[What is expected] Retype the listing below line for line, but only from the line with "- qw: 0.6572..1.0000" down to the line with "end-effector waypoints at", inclusive. Pictures stay out.

________________________

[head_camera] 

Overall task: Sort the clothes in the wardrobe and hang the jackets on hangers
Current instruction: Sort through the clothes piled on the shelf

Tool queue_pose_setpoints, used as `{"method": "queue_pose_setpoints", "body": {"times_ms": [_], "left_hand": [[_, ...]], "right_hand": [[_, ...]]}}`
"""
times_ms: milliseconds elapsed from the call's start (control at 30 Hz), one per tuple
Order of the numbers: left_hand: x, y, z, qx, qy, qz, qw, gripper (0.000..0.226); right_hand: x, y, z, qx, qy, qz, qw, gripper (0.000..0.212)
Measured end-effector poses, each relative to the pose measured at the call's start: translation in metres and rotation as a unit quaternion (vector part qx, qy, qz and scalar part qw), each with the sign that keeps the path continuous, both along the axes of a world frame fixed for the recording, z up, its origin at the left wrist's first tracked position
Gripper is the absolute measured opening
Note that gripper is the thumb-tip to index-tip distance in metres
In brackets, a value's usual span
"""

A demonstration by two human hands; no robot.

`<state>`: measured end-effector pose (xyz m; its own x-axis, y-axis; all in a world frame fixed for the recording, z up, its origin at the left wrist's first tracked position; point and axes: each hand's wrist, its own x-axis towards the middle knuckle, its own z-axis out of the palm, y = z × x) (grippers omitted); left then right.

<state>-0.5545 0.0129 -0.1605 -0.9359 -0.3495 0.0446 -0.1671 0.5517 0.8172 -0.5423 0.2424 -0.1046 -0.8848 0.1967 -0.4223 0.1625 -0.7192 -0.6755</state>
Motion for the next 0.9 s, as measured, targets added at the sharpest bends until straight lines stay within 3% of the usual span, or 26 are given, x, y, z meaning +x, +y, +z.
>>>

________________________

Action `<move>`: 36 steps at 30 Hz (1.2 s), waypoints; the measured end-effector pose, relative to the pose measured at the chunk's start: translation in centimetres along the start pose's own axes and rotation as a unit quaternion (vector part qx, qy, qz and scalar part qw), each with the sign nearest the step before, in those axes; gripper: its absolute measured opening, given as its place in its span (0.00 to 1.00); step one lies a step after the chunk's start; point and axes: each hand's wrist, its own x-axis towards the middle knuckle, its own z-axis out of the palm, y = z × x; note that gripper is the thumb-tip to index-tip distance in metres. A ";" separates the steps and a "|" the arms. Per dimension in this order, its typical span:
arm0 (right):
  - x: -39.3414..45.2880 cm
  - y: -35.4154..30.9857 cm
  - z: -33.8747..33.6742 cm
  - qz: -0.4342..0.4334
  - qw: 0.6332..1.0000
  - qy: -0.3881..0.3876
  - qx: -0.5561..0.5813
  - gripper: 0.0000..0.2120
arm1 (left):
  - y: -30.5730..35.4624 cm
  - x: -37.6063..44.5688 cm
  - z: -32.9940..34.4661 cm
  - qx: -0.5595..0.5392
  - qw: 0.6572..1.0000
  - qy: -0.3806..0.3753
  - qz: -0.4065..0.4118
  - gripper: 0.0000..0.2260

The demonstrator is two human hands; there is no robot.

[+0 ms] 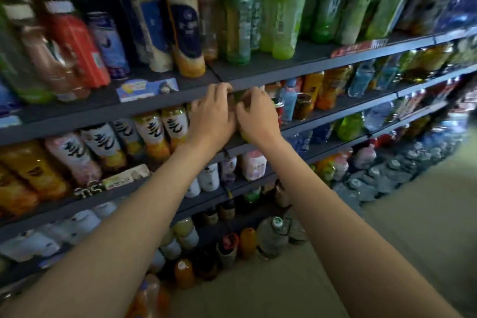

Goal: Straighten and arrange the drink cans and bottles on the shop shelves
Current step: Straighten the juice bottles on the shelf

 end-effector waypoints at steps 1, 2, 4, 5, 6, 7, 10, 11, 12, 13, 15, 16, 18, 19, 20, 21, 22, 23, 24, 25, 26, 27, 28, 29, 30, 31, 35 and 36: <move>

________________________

[Reply]
  - qw: 0.6572..1.0000
  - qy: -0.3806..0.3753
  - qz: -0.4065..0.4118
  - gripper: 0.0000..0.2260

The demonstrator is two human hands; there is no robot.

[+0 ms] 

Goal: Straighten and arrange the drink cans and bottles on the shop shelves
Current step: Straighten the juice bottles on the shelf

 end-effector waypoints at steps 1, 2, 4, 5, 6, 7, 10, 11, 12, 13, 15, 16, 18, 19, 20, 21, 22, 23, 24, 25, 26, 27, 28, 29, 30, 31, 35 and 36: <move>

That wraps up the answer.